=== GOAL OF THE EXERCISE ===
Only the pictures are to be left out; the listing itself is repeated exactly.
(DATA BLOCK Opens)
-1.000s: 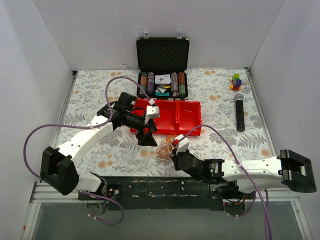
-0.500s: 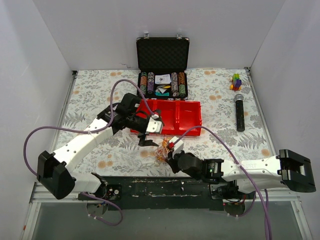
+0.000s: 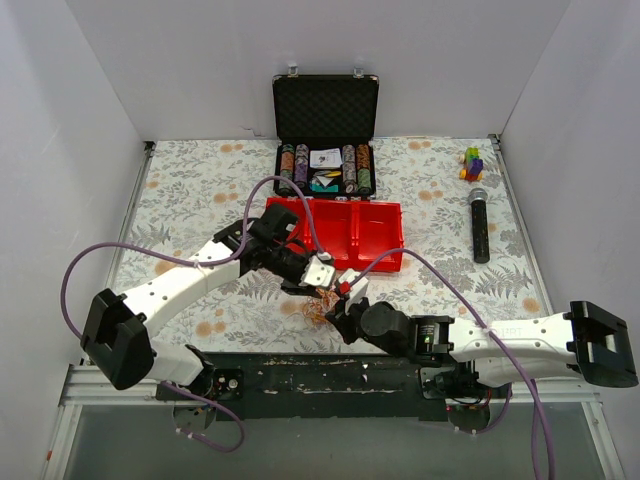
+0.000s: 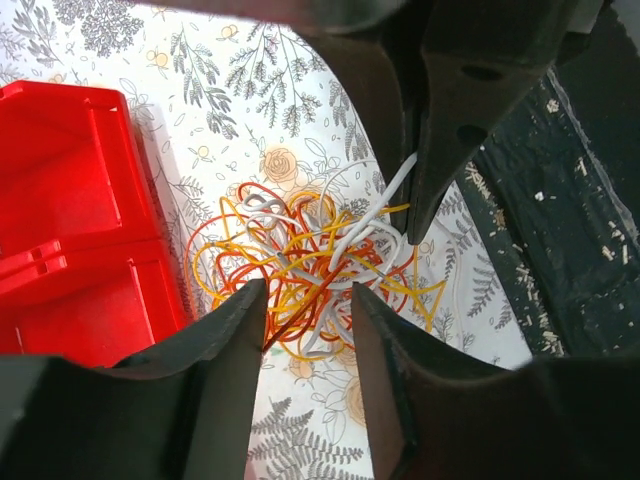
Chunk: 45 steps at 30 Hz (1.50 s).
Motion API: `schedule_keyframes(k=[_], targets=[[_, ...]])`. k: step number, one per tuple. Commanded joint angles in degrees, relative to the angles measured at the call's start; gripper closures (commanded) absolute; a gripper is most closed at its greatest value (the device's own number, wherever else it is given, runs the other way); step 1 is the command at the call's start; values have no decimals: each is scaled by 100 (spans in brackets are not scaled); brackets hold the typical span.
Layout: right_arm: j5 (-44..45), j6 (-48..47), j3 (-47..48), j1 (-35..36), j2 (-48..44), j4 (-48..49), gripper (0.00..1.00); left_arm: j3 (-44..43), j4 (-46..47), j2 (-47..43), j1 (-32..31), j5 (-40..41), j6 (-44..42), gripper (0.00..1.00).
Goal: Untangle the cables
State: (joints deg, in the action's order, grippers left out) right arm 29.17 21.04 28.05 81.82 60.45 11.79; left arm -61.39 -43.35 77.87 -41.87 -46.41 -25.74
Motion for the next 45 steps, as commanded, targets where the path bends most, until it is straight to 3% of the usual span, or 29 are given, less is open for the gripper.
schedule_keyframes(k=[1, 2, 3, 9, 10, 12, 18, 22, 26, 32, 38, 45], targets=[[1, -12, 183, 36, -24, 253, 99, -40, 134, -79, -93, -8, 103, 71], [1, 5, 174, 36, -7, 262, 99, -66, 160, -79, -94, 18, 165, 79], [1, 14, 157, 36, 11, 262, 99, -75, 221, -87, -120, 44, 313, 80], [36, 32, 95, 36, 2, 280, 99, -93, 248, -166, -129, 62, 429, 79], [45, 41, 95, 36, 2, 280, 99, -93, 257, -184, -129, 62, 473, 82], [63, 50, 69, 27, 2, 280, 99, -102, 275, -202, -137, 106, 499, 100], [255, 190, -28, 27, -15, 184, 99, -383, 415, -394, -120, 615, 1096, 100], [616, 479, -212, 27, -85, -80, 99, -497, 976, -833, -15, 1194, 1983, 100], [879, 822, -554, 18, -392, -151, 99, -506, 1549, -1439, 432, 1863, 2977, 100], [1170, 1358, -880, -35, -814, -510, 99, -287, 1733, -2327, 926, 2442, 3084, 100], [1425, 1947, -1117, -35, -1227, -1170, 99, 179, 3182, -2873, 1337, 4999, 2908, 100], [1583, 2624, -1197, -35, -1518, -2206, 99, -618, 3570, -2339, 3095, 4668, 3995, 100]])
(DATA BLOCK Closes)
=== RESULT FOR THIS EXERCISE ===
-1.000s: 
-0.500s: 
+0.000s: 
+0.000s: 
Chunk: 45 steps at 30 Hz (1.50 s).
Motion API: `schedule_keyframes(k=[_], targets=[[_, ...]])`. k: step number, one per tuple. Commanded joint angles in degrees, relative to the angles measured at the call's start; gripper closures (commanded) absolute; a gripper is most closed at its greatest value (the device's own number, wherever else it is given, runs the other way); step 1 is the command at the call's start; values have no decimals: each is scaled by 100 (spans in brackets are not scaled); brackets hold the typical span.
Layout: right_arm: j5 (-44..45), j6 (-48..47), j3 (-47..48), j1 (-35..36), j2 (-48..44), j4 (-48..49), gripper (0.00..1.00); left_arm: j3 (-44..43), j4 (-46..47), j2 (-47..43), j1 (-32..31), j5 (-40..41), j6 (-44..42), gripper (0.00..1.00).
Goal: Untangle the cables
State: (joints deg, in the action's order, grippers left out) right arm 29.17 21.04 28.05 81.82 60.45 11.79; left arm -61.39 -43.35 77.87 -41.87 -46.41 -25.74
Motion for the next 45 steps, as commanded, targets where the path bends most, until it is straight to 3% of the usual span, or 29 are given, less is open for the gripper.
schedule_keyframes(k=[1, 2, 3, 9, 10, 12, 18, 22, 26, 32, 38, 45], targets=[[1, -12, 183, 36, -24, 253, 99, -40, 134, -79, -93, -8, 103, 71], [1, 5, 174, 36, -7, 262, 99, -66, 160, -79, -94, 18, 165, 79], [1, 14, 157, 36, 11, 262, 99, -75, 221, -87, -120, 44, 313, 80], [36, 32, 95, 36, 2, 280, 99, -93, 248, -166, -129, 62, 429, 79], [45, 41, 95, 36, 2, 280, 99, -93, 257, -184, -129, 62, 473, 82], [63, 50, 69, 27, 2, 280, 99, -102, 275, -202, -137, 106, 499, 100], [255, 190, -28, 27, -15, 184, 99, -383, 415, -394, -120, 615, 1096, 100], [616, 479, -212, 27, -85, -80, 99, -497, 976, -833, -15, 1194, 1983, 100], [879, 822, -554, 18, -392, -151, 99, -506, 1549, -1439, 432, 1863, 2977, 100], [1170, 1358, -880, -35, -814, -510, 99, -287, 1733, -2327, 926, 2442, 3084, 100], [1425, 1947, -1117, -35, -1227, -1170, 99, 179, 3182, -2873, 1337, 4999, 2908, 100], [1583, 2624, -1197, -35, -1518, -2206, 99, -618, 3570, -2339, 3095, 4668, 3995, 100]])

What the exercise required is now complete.